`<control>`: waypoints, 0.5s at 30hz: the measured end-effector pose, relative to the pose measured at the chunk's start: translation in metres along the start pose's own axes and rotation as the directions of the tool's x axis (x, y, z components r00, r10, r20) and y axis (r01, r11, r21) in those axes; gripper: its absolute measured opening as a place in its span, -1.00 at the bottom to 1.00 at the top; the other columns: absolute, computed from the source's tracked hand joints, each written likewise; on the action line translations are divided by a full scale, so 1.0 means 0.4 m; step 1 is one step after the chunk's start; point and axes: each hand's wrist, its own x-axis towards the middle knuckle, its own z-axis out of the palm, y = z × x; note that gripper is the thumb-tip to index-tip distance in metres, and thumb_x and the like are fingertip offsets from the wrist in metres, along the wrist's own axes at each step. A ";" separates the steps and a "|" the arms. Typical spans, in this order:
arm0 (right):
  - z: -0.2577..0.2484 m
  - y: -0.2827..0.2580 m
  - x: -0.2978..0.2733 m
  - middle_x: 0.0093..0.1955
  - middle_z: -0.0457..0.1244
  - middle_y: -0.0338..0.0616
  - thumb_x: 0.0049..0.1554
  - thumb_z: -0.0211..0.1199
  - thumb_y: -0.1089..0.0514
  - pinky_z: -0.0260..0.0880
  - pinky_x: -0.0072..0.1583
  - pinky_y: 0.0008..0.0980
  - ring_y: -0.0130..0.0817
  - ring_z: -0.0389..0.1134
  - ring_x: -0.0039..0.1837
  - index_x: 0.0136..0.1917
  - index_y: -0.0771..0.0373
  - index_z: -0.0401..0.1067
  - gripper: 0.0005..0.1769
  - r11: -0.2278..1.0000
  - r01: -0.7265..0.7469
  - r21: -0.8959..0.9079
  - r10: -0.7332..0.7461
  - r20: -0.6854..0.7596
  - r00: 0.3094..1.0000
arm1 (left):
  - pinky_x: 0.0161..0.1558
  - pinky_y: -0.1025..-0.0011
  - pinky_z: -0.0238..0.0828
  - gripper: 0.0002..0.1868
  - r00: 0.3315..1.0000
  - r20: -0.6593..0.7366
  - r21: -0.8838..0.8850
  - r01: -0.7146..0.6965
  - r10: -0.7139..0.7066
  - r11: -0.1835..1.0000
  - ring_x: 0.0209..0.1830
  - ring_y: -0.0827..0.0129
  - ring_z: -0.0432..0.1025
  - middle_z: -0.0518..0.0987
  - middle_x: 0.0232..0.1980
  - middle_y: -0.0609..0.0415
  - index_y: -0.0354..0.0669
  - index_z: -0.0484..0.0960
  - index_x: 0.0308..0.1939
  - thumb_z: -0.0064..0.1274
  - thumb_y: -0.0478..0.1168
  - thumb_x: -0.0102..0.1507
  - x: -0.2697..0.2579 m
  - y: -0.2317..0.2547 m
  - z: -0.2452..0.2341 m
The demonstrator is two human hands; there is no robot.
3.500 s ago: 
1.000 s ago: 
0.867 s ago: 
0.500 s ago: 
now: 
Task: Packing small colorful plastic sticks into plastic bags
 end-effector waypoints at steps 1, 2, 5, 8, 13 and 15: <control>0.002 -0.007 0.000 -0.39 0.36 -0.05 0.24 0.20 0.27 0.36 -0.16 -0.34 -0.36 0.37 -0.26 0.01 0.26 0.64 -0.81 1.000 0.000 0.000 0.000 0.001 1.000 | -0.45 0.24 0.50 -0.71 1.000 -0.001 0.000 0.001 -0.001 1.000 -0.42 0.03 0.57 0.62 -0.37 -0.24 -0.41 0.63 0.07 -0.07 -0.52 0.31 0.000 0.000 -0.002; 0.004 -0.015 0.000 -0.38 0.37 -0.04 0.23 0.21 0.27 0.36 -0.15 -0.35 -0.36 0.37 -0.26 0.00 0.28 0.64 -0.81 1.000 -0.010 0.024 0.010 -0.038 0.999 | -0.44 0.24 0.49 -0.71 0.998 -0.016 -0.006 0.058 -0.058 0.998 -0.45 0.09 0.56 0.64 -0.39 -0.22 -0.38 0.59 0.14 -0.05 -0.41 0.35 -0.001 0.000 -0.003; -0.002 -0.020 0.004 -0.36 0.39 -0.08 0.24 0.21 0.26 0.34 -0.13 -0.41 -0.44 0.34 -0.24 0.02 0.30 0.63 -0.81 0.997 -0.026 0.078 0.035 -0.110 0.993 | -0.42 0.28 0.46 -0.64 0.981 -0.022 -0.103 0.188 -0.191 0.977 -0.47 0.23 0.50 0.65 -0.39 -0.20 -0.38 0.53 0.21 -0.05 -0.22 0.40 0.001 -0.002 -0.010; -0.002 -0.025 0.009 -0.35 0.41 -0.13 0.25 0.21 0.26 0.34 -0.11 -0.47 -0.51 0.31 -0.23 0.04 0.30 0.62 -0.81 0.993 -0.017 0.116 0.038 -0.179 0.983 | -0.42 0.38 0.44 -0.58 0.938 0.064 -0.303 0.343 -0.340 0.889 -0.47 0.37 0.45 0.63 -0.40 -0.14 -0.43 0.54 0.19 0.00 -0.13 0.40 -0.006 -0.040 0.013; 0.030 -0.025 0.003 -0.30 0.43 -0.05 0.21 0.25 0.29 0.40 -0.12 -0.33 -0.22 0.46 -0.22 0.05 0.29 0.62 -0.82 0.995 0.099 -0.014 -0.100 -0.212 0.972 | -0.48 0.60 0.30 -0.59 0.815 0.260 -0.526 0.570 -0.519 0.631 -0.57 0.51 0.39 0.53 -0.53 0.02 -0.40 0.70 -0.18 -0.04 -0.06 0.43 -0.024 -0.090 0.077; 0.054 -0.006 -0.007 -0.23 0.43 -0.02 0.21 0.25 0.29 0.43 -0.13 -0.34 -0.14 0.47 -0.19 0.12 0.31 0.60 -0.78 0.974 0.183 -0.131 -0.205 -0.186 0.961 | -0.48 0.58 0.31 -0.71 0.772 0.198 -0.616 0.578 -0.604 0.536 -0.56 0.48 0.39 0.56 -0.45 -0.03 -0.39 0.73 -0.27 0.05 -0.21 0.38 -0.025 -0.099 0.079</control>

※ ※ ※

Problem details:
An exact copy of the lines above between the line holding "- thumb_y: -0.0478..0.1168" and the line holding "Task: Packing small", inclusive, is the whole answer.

Finished exercise:
  - thumb_y: -0.0478..0.1168
  - thumb_x: -0.0102..0.1507
  - x: -0.2697..0.2579 m
  - y: -0.2317..0.2547 m
  - z: -0.2452..0.2341 m
The demonstrator is two human hands; there is no robot.
3.500 s ago: 
1.000 s ago: 
0.867 s ago: 
0.500 s ago: 
now: 
Task: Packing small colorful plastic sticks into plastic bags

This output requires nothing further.